- **AVAILABLE DATA**:
○ ○ ○ ○ ○
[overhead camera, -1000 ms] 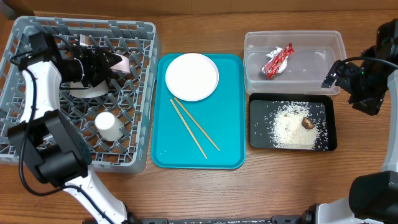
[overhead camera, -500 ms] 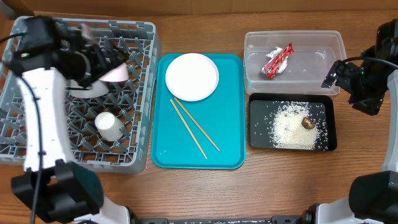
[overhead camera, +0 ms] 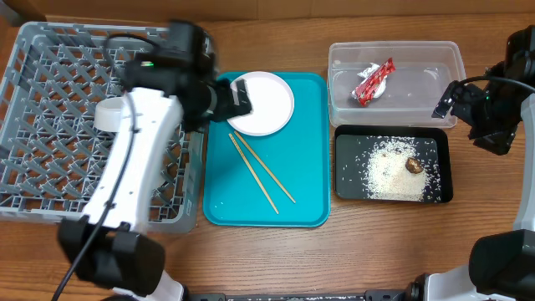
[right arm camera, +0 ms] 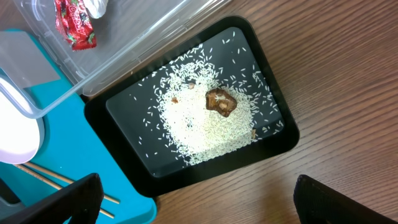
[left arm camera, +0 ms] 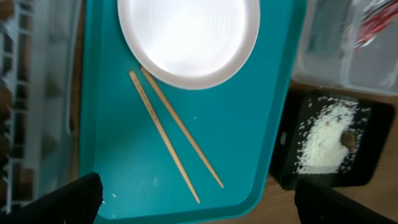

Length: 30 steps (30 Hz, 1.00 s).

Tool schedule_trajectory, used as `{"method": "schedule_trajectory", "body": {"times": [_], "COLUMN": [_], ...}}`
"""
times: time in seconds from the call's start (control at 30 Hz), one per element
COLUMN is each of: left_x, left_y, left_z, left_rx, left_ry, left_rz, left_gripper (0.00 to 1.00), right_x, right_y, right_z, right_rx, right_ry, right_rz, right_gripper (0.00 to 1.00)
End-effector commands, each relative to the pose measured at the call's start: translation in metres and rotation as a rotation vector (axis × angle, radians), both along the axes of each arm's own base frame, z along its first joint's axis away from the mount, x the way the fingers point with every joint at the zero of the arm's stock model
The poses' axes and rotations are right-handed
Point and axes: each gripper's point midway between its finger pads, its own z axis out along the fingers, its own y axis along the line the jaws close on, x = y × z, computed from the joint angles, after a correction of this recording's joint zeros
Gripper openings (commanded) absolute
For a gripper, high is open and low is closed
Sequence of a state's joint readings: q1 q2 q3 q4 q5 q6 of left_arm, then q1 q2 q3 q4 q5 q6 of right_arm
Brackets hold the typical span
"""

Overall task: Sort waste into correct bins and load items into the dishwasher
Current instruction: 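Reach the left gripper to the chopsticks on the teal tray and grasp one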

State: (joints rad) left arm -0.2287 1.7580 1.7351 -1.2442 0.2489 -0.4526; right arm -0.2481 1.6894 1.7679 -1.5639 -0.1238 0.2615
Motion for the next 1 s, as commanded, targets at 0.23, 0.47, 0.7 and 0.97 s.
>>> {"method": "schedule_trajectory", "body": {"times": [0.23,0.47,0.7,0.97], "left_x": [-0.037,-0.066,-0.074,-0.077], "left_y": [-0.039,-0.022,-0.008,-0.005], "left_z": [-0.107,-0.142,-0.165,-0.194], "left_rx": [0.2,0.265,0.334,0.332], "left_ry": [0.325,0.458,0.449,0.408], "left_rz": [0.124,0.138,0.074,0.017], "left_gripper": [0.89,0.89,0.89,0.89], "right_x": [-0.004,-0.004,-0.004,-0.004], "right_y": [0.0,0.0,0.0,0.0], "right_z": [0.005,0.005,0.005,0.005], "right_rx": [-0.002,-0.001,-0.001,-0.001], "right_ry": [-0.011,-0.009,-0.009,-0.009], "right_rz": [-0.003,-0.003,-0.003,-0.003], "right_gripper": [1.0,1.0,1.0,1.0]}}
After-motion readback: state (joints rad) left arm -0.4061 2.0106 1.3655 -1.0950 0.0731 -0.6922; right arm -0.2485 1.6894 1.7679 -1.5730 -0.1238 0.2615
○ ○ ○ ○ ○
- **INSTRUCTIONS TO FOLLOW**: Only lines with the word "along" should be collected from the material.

- **SOLUTION FOR THIS EXERCISE**:
End-effector commands, each relative to the pose measured at the call's start: translation in metres and rotation as a rotation vector (axis × angle, radians), both along the axes of each arm's own base frame, z along its first joint's axis away from the mount, x the way the fingers point with every joint at the zero of the arm's stock model
Point and axes: each gripper's point midway between its finger pads, its own z axis out along the fingers, its own y axis along the line the jaws close on, x = y × z, computed from the joint angles, after a correction of this recording's joint zeros

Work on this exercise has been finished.